- _Task goal_
What lines in the entries hold the string "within"? List them.

- _Extracted entries_
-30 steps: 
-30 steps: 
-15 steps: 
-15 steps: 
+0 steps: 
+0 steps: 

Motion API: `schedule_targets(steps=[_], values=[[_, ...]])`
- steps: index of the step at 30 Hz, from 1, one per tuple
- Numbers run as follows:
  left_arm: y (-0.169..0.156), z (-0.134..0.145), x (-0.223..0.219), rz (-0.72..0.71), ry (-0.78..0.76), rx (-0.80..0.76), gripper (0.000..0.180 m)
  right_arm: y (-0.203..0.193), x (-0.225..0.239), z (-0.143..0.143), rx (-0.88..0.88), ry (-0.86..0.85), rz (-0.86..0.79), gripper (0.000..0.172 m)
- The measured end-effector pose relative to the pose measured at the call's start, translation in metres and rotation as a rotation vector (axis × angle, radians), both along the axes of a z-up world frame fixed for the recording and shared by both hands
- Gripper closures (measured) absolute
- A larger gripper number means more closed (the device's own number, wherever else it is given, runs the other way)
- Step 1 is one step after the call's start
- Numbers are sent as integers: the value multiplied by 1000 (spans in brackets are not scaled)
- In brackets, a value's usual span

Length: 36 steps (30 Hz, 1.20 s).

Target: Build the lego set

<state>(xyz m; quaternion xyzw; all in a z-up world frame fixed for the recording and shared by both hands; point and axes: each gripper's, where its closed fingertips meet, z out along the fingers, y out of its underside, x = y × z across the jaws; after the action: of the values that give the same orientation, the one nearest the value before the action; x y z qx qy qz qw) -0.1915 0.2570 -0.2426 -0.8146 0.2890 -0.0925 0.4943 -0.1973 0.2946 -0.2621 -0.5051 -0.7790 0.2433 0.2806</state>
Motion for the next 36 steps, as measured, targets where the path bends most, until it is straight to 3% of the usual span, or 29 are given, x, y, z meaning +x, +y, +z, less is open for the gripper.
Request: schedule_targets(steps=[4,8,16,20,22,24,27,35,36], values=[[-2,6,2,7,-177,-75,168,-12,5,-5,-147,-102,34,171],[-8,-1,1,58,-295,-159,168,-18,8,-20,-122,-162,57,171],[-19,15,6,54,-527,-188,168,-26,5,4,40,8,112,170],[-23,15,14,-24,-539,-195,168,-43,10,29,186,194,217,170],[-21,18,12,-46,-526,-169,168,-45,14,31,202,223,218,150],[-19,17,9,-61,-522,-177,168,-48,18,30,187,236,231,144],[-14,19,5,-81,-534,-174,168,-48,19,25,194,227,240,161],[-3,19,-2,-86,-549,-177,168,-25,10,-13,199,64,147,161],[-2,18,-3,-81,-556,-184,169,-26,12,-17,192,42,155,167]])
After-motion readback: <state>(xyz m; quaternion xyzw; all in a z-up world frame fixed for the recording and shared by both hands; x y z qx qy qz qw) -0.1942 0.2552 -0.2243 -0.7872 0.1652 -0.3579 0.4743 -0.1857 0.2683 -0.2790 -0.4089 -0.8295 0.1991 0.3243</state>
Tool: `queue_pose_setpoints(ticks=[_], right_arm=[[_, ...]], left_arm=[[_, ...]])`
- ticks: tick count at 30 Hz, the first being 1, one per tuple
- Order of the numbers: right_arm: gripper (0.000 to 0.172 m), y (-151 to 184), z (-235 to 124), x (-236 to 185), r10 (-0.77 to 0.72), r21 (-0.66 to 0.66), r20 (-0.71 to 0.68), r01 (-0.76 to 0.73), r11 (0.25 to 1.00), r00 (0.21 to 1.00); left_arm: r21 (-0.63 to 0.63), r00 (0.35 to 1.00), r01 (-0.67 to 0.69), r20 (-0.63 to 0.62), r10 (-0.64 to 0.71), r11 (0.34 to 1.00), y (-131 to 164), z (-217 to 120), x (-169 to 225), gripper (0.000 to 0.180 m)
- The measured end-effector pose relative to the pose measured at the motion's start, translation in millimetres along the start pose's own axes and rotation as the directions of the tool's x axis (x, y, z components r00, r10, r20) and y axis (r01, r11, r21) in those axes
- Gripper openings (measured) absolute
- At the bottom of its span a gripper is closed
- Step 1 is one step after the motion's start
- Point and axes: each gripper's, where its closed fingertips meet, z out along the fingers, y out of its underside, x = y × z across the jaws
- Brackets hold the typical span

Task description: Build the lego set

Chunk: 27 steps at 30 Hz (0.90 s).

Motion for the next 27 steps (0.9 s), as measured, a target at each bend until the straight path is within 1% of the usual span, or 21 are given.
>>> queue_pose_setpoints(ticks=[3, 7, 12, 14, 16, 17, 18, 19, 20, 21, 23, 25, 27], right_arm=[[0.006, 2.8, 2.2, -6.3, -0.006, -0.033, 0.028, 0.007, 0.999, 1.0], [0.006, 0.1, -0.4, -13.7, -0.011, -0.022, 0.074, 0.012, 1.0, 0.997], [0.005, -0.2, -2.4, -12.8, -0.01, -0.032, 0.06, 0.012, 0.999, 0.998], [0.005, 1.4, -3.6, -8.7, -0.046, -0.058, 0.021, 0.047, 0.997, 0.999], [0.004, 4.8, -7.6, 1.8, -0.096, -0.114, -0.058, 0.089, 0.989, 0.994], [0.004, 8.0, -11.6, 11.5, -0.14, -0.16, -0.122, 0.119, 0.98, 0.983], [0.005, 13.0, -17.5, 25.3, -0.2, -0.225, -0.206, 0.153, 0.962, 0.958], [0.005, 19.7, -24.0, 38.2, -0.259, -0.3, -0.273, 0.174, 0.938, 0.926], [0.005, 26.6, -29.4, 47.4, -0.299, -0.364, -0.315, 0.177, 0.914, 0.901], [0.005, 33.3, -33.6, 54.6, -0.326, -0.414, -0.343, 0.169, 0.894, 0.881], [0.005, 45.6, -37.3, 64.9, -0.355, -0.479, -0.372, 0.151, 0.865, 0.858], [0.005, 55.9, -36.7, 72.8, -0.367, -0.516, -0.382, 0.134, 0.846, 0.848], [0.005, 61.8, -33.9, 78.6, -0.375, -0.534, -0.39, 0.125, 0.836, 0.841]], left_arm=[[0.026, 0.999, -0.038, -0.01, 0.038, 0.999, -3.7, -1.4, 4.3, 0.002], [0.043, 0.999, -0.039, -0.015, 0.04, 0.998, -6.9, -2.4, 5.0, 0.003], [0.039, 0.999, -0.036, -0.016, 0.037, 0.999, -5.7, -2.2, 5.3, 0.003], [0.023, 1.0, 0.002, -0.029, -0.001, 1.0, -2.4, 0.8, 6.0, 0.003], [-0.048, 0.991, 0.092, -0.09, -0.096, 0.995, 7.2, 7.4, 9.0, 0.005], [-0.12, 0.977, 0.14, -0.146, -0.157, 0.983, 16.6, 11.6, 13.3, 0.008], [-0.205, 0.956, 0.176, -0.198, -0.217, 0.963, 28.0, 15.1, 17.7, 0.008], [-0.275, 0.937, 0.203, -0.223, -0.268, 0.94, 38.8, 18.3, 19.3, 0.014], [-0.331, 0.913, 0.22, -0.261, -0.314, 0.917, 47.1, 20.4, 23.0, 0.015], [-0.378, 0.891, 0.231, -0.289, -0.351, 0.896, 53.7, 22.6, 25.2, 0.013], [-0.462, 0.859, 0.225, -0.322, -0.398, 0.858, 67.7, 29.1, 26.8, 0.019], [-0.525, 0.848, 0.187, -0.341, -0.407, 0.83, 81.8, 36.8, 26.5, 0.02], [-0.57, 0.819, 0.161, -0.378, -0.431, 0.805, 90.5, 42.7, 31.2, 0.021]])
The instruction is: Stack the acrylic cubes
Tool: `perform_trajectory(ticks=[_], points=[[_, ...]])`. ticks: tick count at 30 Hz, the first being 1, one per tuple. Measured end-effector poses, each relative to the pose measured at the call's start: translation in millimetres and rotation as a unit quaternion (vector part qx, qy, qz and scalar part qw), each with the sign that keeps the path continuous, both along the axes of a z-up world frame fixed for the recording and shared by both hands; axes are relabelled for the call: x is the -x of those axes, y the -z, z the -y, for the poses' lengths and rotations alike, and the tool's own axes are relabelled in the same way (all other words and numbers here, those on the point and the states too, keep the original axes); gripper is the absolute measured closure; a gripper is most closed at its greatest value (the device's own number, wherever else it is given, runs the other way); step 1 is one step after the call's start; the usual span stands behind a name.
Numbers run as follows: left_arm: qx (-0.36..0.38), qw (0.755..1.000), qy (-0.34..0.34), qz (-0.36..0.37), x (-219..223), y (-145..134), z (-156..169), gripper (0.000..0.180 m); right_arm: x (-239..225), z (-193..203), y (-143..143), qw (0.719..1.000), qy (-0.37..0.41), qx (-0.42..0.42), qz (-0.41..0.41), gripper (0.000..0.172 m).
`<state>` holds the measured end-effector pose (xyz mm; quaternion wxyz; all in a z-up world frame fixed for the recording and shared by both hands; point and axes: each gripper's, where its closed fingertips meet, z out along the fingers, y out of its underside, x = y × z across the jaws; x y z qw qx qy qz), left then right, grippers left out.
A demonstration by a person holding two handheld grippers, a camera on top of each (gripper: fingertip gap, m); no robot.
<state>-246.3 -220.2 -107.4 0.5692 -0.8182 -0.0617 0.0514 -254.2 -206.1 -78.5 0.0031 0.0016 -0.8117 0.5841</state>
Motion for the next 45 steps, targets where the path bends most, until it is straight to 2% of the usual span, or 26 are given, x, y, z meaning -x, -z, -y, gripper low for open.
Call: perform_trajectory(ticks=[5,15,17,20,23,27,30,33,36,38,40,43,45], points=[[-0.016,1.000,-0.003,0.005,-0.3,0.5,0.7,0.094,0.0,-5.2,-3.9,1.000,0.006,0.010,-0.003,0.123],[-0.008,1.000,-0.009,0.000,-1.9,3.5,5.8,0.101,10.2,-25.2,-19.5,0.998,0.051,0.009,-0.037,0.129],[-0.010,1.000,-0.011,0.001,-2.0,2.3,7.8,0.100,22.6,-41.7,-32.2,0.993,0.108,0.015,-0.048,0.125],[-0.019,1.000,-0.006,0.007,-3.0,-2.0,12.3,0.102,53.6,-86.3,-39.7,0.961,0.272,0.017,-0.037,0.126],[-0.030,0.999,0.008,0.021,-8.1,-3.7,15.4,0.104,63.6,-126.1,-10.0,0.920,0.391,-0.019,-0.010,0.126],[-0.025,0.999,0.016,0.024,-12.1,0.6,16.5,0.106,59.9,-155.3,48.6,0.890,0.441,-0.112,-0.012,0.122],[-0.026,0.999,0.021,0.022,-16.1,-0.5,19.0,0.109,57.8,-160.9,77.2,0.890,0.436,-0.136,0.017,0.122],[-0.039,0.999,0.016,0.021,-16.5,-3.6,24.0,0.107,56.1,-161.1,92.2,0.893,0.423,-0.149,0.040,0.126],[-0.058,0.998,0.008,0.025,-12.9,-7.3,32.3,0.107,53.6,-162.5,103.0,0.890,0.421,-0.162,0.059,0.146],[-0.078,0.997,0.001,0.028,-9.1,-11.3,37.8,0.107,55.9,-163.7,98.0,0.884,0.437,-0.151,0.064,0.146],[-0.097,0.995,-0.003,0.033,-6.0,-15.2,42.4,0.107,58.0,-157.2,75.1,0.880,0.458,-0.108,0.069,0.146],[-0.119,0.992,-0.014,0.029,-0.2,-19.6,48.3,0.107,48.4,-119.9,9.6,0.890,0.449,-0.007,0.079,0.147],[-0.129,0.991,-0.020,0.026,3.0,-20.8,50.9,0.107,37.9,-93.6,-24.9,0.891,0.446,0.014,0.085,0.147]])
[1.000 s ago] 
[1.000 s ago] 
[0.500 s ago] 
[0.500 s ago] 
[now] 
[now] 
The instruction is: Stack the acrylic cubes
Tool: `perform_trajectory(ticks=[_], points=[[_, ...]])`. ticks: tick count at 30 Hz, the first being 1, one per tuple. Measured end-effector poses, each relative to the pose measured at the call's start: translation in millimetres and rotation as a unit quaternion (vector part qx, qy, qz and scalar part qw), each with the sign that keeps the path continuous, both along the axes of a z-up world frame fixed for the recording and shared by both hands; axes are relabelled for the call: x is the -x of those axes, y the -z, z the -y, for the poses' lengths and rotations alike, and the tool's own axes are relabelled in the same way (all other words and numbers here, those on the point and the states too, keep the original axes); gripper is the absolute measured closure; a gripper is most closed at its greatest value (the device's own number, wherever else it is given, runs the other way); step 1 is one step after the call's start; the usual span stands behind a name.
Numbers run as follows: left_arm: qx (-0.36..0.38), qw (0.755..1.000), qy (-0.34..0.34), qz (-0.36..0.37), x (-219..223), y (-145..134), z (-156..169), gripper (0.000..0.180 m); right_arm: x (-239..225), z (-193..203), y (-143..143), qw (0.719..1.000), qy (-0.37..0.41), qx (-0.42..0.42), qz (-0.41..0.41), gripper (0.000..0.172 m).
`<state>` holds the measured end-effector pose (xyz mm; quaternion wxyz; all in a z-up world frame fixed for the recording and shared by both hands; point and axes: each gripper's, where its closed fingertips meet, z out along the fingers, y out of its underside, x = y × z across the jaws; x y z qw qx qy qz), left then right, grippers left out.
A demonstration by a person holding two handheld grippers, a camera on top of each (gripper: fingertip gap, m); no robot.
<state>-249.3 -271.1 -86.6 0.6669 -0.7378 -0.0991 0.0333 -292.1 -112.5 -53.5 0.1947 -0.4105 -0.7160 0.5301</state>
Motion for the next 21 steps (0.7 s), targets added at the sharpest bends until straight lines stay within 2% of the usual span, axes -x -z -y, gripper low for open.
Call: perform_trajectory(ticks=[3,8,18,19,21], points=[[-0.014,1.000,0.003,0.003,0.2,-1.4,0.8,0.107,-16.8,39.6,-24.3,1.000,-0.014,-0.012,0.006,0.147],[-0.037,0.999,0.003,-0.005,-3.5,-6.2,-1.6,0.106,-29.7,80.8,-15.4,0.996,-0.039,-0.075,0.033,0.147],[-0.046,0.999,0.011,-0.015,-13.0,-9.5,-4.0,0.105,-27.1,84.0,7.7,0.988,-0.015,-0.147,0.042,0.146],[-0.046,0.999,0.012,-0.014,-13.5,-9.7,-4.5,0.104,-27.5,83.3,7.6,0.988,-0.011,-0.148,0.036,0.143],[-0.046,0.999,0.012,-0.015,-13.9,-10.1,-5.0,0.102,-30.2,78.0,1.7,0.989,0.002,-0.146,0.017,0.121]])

- _Exercise solution_
Motion for the next 27 steps (0.9 s), as measured, a target at each bend until the straight path is within 1% of the usual span, or 21 are given.
Motion for the next 21 steps (0.7 s), targets added at the sharpest bends until straight lines stay within 2% of the usual span, axes -x -z -y, gripper low for open.

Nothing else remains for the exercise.